The truce could now lead to difficult negotiations as both sides are unwilling to consider each other’s formulations, whether it is Iran’s 10-point formula or the US’ 15-point proposal. There are complications in the form of Israel’s military objectives in Lebanon. If the truce does last, even for a few weeks, elections to Kerala, West Bengal, Puducherry, Tamil Nadu, and Assam would be out of the way without the war becoming a factor. This will give the Modi government some breathing space to negotiate the passage of ships carrying oil and gas through the Persian Gulf and, at the same time, cement its ties with the Gulf States by resolutely backing any initiative to prevent another outbreak of war. Trump’s frustration with other nations, including NATO allies, for refusing to support his war effort increases the odds against the US renewing the battle.

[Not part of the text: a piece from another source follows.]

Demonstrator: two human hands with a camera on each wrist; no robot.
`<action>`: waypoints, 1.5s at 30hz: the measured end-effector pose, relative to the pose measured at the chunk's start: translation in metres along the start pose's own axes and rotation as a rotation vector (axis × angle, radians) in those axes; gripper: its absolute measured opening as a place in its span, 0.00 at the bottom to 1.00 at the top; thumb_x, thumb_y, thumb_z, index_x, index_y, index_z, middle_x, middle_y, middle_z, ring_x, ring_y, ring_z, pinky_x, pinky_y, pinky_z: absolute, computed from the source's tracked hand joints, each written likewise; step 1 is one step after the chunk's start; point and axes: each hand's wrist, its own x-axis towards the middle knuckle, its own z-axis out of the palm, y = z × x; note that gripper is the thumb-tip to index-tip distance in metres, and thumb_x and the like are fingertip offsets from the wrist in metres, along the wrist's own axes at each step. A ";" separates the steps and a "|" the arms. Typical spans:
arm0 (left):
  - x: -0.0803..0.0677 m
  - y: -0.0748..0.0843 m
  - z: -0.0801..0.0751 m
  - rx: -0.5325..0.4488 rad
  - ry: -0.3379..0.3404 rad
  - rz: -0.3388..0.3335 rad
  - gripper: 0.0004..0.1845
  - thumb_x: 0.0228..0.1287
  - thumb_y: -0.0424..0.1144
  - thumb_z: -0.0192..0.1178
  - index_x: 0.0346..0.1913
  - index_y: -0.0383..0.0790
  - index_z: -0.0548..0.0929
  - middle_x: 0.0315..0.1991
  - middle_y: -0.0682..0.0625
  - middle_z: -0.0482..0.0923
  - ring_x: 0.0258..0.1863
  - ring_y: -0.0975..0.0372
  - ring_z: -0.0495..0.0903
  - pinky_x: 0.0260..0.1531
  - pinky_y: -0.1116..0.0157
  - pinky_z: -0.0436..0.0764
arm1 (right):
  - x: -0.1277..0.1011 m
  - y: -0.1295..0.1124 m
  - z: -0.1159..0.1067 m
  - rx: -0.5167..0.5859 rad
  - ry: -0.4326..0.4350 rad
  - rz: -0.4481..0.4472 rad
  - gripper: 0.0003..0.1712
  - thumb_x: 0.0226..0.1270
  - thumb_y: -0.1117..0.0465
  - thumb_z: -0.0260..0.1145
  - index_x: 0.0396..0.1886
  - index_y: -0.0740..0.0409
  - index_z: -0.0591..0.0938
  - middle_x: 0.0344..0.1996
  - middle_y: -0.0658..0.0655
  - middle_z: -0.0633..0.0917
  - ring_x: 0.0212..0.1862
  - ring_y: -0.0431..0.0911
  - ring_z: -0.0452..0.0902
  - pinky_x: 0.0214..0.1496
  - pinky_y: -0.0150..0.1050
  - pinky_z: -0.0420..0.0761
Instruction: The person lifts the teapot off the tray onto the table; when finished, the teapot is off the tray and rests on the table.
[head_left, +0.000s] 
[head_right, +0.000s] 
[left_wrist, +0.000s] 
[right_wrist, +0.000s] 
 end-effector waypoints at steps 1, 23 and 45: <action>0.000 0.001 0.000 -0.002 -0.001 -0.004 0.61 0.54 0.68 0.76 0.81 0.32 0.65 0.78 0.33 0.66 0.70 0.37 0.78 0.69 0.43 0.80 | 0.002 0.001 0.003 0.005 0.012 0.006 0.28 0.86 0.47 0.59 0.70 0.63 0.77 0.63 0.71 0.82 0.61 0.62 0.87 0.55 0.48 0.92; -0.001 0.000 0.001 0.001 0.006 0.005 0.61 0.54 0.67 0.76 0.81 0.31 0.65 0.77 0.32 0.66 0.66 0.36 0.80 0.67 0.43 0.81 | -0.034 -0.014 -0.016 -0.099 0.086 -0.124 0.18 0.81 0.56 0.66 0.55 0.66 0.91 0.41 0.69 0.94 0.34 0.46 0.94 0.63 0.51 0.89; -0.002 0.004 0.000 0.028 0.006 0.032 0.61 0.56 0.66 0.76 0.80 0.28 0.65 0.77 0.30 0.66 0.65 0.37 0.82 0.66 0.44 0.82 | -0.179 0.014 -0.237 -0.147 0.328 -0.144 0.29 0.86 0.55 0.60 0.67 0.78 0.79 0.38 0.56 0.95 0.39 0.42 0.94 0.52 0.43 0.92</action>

Israel’s top diplomats insist the country will strike Iran again and again as long as the regime in Tehran remains committed to the Jewish state’s destruction and does not roll back its ballistic missile and nuclear programmes. That position is unlikely to change, but the chances of another US-Israeli joint campaign against Iran are slim. America’s Gulf allies will not stand for it.
The breather could not be better timed since, had the war dragged another two-three weeks, the pressure on India’s energy supplies and other sectors that use feedstock would have mounted steeply. The unexpected deterioration in India-US relations last year in the wake of Operation Sindoor led to a renewed push for reforms and atmanirbharta (self-reliance) by way of a reorganised GST and a mission-mode approach to reducing red tape. The shock delivered by the war in the Middle East will likely set off another round of soul-searching and a much-needed rebalancing of India’s dependence on fossil fuels. But that is in the future. For now, a truce in the Middle East is very welcome.